Tre autobus sono esplosi a Bat Yam, a sud di Tel Aviv, in quello che la polizia israeliana definisce un “sospetto attacco terroristico“. Hanno affermato che gli ordigni presenti in altri due autobus non sono esplosi, aggiungendo che “ingenti forze di polizia sono presenti sulla scena, alla ricerca di sospettati”.

Sempre secondo la municipalità, gli autobus sono “miracolosamente arrivati ai parcheggi di Tel Aviv un attimo prima dell’esplosione”. Le autorità hanno inviato un avviso agli autisti degli autobus della città ed è stato chiesto a tutti i passeggeri di scendere alla fermata più vicina, per sottoporre i mezzi alla scansione che rileva esplosivi. Intanto, il portavoce della polizia, Aryeh Doron, ha dichiarato che le forze di sicurezza stanno esaminando “tutti gli aspetti” dell’accaduto. Sul posto anche gli agenti dello Shin Bet, l’agenzia di intelligence per gli affari interni.

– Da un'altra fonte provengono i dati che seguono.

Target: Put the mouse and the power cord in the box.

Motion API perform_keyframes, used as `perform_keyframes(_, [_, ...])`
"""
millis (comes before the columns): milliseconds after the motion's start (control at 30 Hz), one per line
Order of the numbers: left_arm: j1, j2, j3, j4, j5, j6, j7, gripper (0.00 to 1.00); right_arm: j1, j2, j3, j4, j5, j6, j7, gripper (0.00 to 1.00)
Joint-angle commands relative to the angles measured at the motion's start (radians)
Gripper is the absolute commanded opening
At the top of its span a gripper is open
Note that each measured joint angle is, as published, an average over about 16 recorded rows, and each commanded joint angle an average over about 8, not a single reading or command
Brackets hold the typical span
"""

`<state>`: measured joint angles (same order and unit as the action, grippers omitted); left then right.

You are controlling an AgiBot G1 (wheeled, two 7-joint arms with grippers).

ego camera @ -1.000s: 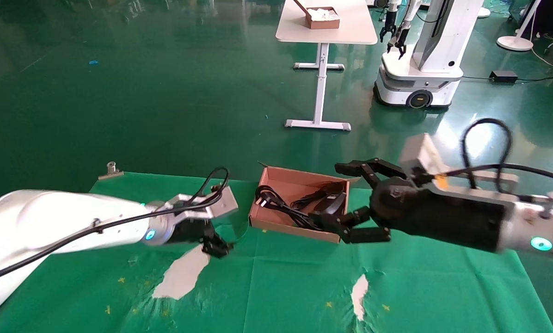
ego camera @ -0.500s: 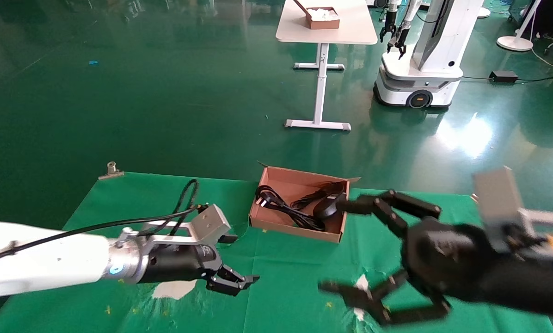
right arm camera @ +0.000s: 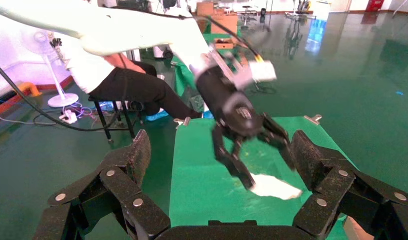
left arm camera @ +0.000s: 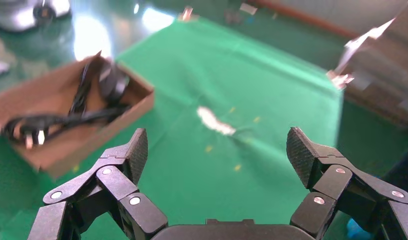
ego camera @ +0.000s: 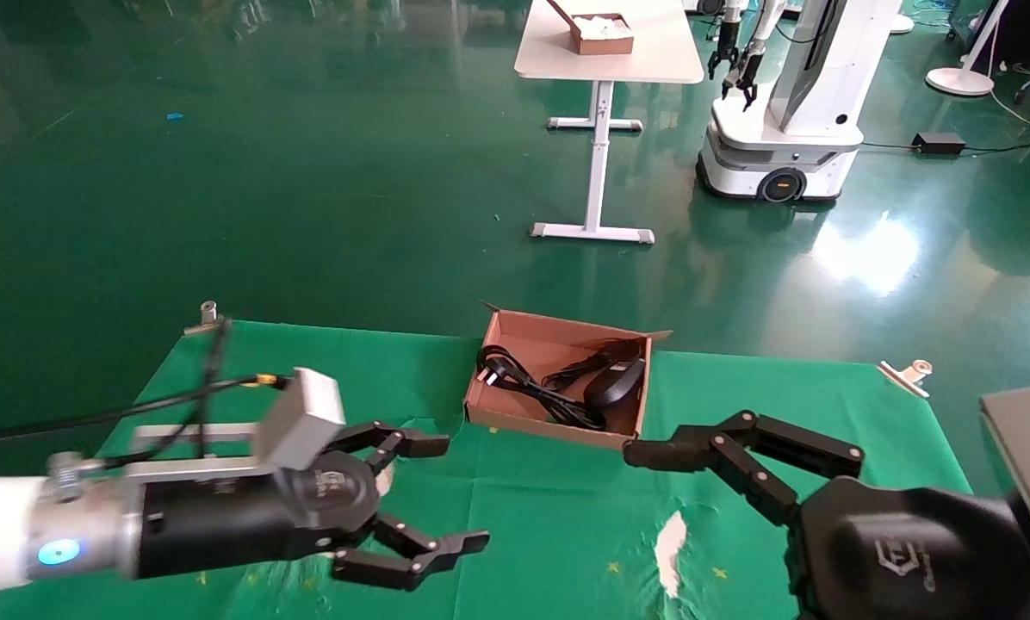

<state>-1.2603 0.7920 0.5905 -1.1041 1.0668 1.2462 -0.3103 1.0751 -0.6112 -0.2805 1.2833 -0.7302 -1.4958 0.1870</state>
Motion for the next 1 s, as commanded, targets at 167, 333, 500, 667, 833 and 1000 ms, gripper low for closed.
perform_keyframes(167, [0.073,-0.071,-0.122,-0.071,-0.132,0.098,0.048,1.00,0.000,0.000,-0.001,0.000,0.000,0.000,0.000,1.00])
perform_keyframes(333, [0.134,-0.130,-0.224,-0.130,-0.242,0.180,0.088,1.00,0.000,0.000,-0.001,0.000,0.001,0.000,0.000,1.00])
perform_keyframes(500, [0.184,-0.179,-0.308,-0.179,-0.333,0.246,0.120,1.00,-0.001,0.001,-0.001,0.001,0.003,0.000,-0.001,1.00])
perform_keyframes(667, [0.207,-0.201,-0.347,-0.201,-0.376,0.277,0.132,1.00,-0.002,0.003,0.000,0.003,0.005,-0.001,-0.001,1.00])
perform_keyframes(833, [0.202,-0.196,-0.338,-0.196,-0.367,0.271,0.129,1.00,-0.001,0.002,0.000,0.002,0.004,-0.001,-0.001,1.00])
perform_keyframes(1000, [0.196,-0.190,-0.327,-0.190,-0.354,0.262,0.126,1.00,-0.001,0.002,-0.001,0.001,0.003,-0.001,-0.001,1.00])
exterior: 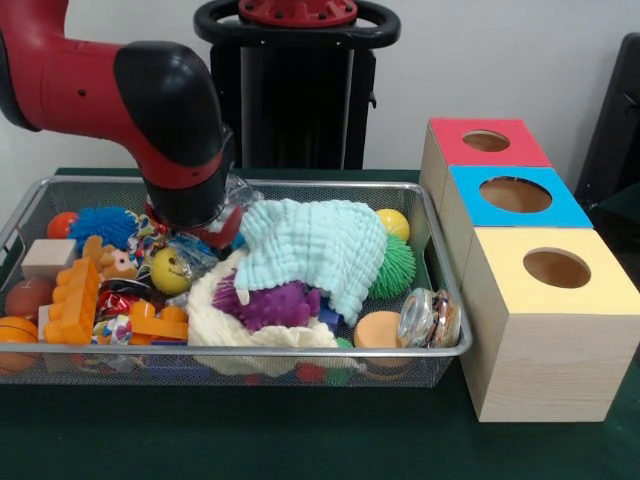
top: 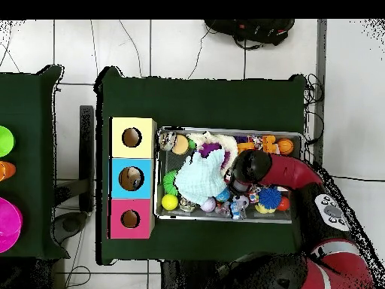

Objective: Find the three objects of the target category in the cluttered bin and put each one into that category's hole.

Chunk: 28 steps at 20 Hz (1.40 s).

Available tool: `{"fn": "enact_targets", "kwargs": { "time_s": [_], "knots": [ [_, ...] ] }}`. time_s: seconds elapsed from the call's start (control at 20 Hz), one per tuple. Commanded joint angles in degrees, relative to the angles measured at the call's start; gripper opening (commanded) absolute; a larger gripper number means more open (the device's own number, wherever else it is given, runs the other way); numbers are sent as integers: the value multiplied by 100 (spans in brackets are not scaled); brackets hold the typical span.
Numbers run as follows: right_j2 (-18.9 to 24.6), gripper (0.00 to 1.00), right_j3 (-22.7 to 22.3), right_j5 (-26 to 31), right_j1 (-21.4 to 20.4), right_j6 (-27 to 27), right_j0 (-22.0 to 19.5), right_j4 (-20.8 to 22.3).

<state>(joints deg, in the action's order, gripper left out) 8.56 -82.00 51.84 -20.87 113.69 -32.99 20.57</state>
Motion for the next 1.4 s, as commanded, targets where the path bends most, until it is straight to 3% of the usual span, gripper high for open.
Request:
{"fn": "enact_targets", "kwargs": {
  "time_s": [0.05,0.25,0.55,0.65,1.1,1.4],
  "knots": [
    [1320,100,782,668,27,-2825,-61,492],
    [1382,100,721,543,84,-2660,-122,567],
    [1189,100,749,-570,909,-1890,-213,813],
    [1107,100,881,-710,1120,-1711,-161,919],
    [960,100,875,-1240,1462,-1318,-207,1108],
    [891,100,864,-1459,1567,-1331,-292,1248]
  ]
}}
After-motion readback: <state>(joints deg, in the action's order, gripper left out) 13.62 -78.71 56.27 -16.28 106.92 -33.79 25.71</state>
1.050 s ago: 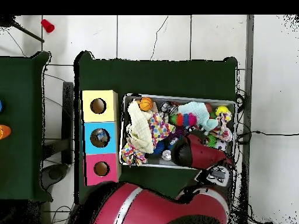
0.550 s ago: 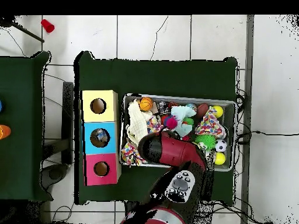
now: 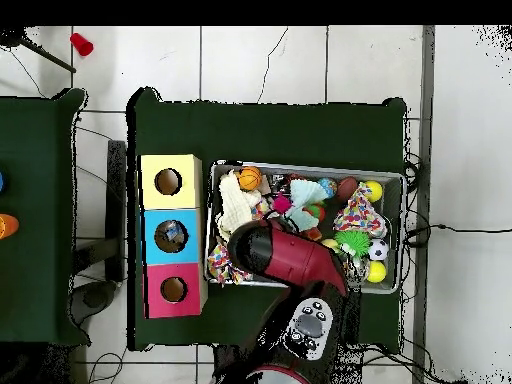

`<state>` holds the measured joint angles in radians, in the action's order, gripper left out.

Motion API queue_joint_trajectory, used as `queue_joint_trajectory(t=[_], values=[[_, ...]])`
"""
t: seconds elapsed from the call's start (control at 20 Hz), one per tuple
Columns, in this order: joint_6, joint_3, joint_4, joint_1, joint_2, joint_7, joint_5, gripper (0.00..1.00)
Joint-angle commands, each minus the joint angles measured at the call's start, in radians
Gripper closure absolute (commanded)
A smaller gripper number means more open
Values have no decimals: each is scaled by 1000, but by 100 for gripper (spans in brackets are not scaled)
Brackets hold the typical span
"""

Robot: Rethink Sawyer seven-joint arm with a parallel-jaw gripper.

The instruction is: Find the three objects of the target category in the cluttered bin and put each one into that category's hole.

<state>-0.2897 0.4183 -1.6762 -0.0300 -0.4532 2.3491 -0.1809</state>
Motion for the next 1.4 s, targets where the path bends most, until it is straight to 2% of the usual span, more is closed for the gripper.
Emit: queue_joint_trajectory(t=[0.05,0.15,0.25,0.55,0.65,0.9,1.05,1.2,1.35,1.4], values=[[-143,-198,-138,29,-47,222,-140,100],[-202,-295,-211,77,-97,246,-236,100],[-269,-285,-214,54,-107,283,-278,100],[-509,-171,-178,-53,-107,391,-307,100],[-543,-139,-169,-87,-107,412,-309,100],[-461,-169,-194,-92,-78,372,-365,100],[-404,-191,-183,-97,-50,364,-396,100],[-306,-133,-116,-129,37,336,-325,100],[-261,-10,-13,-191,135,313,-221,100],[-238,8,-5,-200,149,302,-213,100]])
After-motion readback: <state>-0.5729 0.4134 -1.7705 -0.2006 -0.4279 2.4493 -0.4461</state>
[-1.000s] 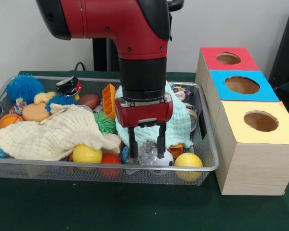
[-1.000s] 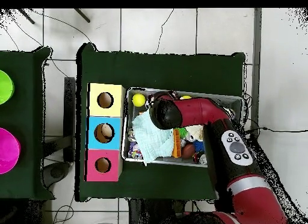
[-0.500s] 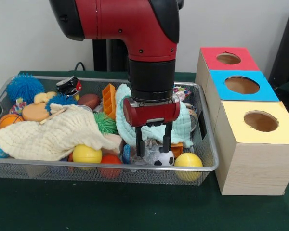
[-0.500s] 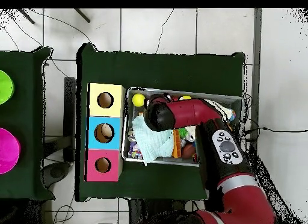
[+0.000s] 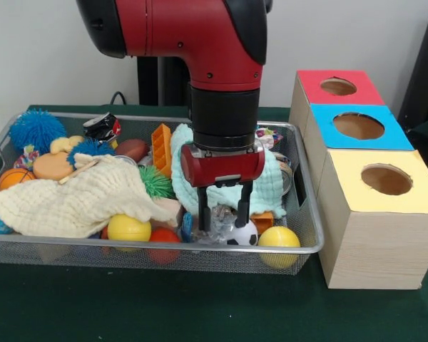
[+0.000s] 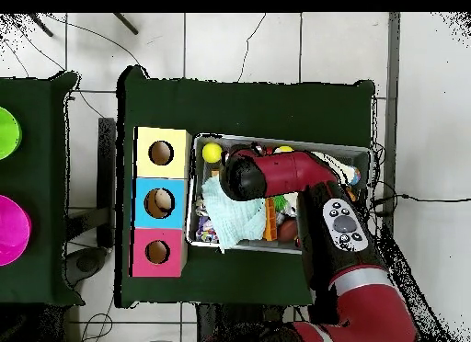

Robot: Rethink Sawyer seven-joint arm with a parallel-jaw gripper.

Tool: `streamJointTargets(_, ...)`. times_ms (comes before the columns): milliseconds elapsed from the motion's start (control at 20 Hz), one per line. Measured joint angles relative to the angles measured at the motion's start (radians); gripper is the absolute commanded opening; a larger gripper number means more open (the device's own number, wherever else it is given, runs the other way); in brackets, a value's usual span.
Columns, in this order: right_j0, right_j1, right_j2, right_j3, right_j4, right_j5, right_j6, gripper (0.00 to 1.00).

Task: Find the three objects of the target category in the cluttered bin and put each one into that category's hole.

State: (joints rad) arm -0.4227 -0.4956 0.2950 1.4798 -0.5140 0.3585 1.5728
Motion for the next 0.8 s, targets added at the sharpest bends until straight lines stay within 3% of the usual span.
streamJointTargets(800, 0.004, -0.008, -0.032, -0.004, 0.000, 0.000, 0.000, 1.00)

Secondo quanto riportato dai media israeliani, il ministro dei trasporti Miri Regev ha sospeso tutti gli autobus, i treni e le metropolitane leggere del Paese per consentire l’esecuzione dei controlli sulla presenza di ordigni esplosivi. Benjamin Netanyahu ha ordinato all’esercito israeliano di condurre “un’intensa operazione contro i centri del terrorismo” in Cisgiordania, ha pubblicato l’ufficio del primo ministro su X.

Dopo la gioia delle ultime settimane per il ritorno a casa di decine di ostaggi di Hamas, oggi per Israele è un “giorno di dolore”: tornano a casa i corpi senza vita dei fratelli Bibas, Ariel e Kfir, diventati i simboli nazionali di questo calvario, la loro madre Shiri, e l’86enne Oded Lifshitz, che fu catturato in un kibbutz al confine. Per la consegna dei corpi, stamattina a Khan Younis, nella striscia di Gaza meridionale, Hamas ha inscenato un macabro show con le bare sul palco e sopra ognuna la foto di un ostaggio, un messaggio di propaganda e munizioni, presumibilmente utilizzate dall’Idf. Sul palco un manifesto accusa Israele della morte dei 4 ostaggi e raffigura il primo ministro Benjamin Netanyahu come un vampiro. I media israeliani non rilanciano le immagini in diretta trasmesse da Al Jazeera per rispetto ai defunti.